Restitution for Crime Victims in New Jersey
Someone who gets into criminal problems, like a DWI, can rack up a lot in fines and debts when s/he has to pay restitution to the victim. Restitution is money a court orders a criminal defendant to pay a victim for economic losses related to a crime.
In New Jersey, victim restitution allows a suit against the defendant for loss of wages, property damages, and medical expenses. Restitution applies only to economic losses. The victim can get damages from the defendant for noneconomic losses through a civil lawsuit. Restitution is a legally entitled element for a victim in any criminal case when there is a convicted person to seek money from.
The victim in the case will have his/her own attorney for a civil case and the district attorney in the criminal case on his/her side so the criminal defendant should get an experienced New Jersey criminal defense attorney to assist through the complex legal process. Someone charged with a DWI where someone suffers personal injuries can face a misdemeanor or felony.

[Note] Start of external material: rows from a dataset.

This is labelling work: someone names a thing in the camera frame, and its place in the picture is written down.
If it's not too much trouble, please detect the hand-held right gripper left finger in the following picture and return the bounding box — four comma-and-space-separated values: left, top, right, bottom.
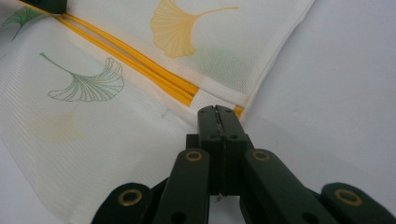
186, 105, 226, 197

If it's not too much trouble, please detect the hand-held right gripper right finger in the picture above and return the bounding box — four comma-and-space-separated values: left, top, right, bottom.
216, 105, 255, 197

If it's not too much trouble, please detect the white leaf-print mesh laundry bag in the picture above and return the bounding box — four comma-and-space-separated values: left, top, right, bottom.
0, 0, 316, 224

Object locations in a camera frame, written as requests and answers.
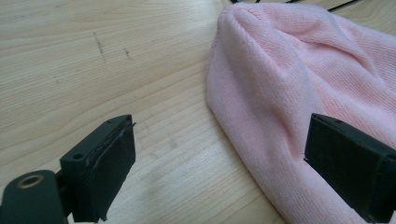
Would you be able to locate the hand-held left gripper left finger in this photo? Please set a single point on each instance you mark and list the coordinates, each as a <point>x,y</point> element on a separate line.
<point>102,161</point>

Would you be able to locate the pink knit hat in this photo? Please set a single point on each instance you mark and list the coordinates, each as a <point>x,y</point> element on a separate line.
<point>280,81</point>

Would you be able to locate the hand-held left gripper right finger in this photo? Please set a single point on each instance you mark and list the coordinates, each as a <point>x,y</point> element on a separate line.
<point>345,155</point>

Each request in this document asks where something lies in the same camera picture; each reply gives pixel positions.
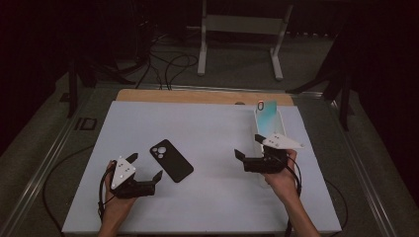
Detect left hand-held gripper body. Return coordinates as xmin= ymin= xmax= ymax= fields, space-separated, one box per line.
xmin=110 ymin=156 xmax=156 ymax=199

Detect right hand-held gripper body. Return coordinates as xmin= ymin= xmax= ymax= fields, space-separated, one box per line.
xmin=242 ymin=132 xmax=304 ymax=175

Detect white plastic bin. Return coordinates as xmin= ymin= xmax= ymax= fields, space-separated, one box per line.
xmin=253 ymin=107 xmax=297 ymax=190

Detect pink and blue phone case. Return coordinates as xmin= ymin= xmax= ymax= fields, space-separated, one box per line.
xmin=256 ymin=100 xmax=286 ymax=139

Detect black phone case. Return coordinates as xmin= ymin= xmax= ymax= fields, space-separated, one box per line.
xmin=149 ymin=138 xmax=195 ymax=184

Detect person's left hand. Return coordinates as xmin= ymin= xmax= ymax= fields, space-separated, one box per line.
xmin=104 ymin=160 xmax=136 ymax=220

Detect person's right hand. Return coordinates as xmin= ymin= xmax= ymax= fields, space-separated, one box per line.
xmin=263 ymin=149 xmax=299 ymax=202

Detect white board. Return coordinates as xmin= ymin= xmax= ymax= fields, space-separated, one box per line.
xmin=61 ymin=100 xmax=343 ymax=235

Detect black floor plate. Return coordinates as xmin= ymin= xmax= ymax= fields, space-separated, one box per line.
xmin=74 ymin=117 xmax=98 ymax=131

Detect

In a restitution hearing, the defendant needs to be present. If the defendant does not appear to contest the amount to pay, the court may order a bench warrant for the defendant to appear. The victim may take part in restitution order procedures before the victim files a civil action. The court and attorneys will review the victim’s medical and billing records, employment lost wages, and property damages. In New Jersey, the victim can recover attorney fees incurred in establishing restitution.
The restitution order decided after all evidence is presented will not include any award for punitive damages, but that will not stop a victim from going after punitives in civil courts. Restitution awards accrue interest each year. The judge has discretion to make the victim whole so that even if the victim cannot go back to the place before the crime, the results are easier to bear.
Once the court enters the restitution order, the victim will request an order of examination to find out the defendant’s finances to collect on the restitution order. The victim may get an attachment order against the defendant’s assets, and the court may enter an order to deduct income from the defendant. The defendant may think to file bankruptcy, but restitution orders are not dischargeable in bankruptcy.
The restitution order gives the victim leverage in a civil lawsuit. The victim can put a lien on the defendant’s real estate for the restitution amount, and use the restitution award to negotiate non-economic and punitive damages.